Poco resultaron le dieron sus fatigas, su espíritu estaba vedado al oficio del contador de sílabas, palabras, el poeta. En su extravío dudó sobre el origen de la adivinación del vate; sostuvo que ese don venía del pueblo y no de la misma tierra, como sus dones. Esa resultó ser la primera equivocación en su vida.

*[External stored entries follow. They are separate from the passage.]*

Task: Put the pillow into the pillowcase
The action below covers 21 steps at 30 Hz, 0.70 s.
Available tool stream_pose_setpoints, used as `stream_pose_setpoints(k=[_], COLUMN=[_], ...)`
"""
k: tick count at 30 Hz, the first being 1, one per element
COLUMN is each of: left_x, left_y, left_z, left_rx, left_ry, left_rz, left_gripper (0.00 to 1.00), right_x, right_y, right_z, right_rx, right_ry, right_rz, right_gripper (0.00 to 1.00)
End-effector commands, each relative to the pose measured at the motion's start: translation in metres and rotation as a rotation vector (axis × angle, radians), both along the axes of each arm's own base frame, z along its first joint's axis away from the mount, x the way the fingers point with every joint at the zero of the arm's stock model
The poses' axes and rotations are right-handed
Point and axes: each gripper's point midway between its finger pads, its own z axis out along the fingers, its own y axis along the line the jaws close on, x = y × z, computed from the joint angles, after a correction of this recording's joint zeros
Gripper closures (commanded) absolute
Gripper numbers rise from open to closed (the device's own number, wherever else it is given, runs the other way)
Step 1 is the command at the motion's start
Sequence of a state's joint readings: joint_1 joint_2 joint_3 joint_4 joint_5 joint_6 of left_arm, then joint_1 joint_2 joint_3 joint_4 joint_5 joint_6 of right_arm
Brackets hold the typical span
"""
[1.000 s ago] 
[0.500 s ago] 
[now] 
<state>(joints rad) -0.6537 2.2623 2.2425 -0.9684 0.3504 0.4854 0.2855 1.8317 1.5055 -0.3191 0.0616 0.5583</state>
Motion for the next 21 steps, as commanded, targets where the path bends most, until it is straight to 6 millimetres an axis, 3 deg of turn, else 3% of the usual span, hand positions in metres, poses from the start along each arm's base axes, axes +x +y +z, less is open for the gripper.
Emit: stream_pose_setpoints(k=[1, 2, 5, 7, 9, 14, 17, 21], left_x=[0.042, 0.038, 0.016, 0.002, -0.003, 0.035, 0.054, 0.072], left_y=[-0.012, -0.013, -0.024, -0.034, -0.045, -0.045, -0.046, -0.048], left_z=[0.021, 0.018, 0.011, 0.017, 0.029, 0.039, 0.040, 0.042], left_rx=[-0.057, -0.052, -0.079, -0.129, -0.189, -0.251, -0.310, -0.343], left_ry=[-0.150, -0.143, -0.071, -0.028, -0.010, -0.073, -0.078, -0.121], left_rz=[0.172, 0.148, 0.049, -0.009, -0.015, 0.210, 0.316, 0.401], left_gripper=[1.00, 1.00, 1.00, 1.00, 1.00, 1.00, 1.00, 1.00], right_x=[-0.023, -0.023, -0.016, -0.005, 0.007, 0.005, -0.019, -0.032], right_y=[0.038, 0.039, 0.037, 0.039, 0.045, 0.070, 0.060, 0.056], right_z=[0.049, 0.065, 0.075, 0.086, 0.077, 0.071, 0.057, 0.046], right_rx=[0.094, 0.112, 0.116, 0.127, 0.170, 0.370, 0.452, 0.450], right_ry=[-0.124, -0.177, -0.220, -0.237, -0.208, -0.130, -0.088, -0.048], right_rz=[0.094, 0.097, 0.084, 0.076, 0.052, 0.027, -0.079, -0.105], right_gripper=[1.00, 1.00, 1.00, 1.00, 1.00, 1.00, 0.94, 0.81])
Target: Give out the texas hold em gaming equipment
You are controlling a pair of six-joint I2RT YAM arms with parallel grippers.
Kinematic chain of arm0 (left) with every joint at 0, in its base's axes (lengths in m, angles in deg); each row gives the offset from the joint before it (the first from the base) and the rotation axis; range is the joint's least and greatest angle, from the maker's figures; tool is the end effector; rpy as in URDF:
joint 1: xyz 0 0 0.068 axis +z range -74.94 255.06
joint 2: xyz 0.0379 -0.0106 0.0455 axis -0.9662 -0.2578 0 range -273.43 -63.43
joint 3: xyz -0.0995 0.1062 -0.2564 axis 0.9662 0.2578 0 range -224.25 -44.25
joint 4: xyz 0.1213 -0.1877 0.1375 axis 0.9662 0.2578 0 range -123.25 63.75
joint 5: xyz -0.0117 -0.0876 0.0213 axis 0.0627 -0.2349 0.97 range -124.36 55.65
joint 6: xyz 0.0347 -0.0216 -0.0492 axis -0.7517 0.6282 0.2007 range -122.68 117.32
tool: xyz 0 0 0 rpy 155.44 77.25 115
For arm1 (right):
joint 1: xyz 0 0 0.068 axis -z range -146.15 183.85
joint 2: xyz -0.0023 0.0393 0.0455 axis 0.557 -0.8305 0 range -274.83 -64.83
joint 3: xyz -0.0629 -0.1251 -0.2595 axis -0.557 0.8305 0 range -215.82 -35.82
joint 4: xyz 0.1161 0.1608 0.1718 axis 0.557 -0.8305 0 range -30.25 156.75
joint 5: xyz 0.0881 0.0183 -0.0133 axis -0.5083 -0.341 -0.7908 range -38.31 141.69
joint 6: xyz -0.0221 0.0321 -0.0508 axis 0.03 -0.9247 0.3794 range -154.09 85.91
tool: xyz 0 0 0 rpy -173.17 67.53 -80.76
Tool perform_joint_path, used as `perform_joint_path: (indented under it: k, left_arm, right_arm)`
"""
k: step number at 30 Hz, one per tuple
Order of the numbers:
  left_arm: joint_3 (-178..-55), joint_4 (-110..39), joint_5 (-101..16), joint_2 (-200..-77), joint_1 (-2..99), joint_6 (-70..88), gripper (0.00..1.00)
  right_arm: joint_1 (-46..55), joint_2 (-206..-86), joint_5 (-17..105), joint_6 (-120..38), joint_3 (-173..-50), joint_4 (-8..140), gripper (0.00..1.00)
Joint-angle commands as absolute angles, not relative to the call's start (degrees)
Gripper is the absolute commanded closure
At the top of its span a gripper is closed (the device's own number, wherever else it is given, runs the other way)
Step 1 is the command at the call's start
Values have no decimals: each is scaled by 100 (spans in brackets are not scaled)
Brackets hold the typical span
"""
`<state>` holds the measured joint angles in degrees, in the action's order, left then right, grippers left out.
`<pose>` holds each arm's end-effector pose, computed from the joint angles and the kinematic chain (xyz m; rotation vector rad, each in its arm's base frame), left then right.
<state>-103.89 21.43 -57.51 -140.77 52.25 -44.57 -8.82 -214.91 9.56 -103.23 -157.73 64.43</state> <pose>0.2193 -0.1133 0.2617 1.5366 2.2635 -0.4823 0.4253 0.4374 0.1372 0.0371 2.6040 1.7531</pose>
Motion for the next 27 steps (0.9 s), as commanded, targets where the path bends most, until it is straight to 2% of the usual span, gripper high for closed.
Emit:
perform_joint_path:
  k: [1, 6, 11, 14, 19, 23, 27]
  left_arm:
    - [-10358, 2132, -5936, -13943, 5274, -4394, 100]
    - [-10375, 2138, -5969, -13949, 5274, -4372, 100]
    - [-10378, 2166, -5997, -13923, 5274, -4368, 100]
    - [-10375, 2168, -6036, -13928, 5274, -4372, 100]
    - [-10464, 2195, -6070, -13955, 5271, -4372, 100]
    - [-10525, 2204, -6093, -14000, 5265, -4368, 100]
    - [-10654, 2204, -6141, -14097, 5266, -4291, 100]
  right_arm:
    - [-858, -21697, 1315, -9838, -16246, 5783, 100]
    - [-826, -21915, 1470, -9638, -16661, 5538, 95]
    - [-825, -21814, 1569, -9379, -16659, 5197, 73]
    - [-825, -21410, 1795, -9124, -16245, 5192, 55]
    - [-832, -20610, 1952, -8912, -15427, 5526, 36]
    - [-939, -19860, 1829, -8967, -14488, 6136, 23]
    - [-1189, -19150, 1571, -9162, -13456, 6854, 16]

Días más tarde, cuando él bien sabía que su vida llegaba al final, subió a su ermita una bella mujer. Le dijo que poseía todo el saber de la tierra, pero que la divinidad le había negado predecir el futuro de los hombres a través de esa forma simple de la escritura que todos llaman poesía. Él lloró como en sus días de juventud, tomó el rostro de la joven entre sus envejecidas manos y dijo: criatura, el don de la adivinación no existe.
Ella le refutó, tu fama llegó hasta mis días, eras el mejor zahorí sobre la tierra. Él le respondió, la fama, como a adivinación, es sólo un grato sueño de los hombres. En realidad el mortal no puede anticipar nada que no decida la tierra misma que sea anticipado, la adivinación no existe.
Era otoño, en los montes las hojas de los árboles corrían entre los aullidos de la más grande jauría.
El zahorí salió al patio donde caen las hojas de los árboles. Puso sus cansados ojos en el poniente sin nubes, la luz del sol menguaba. No pude adivinar nada, ni siquiera el devenir de mis días. Si anticipara esta soledad en que habité nunca abandonaría la casa de mis padres, repetía para sí mismo. Un poema dijo convencido- daría todos mis dones por un poema. Su angustia no le dejó ver el último destello del sol que pasó entre las ramas sin hojas de los árboles, ese poema que todas las tardes entrega el tiempo a los hombres que habitan este mundo. Un poema, se repetía ante sus ojos ciegos en el momento en que su cuerpo se derrumbaba.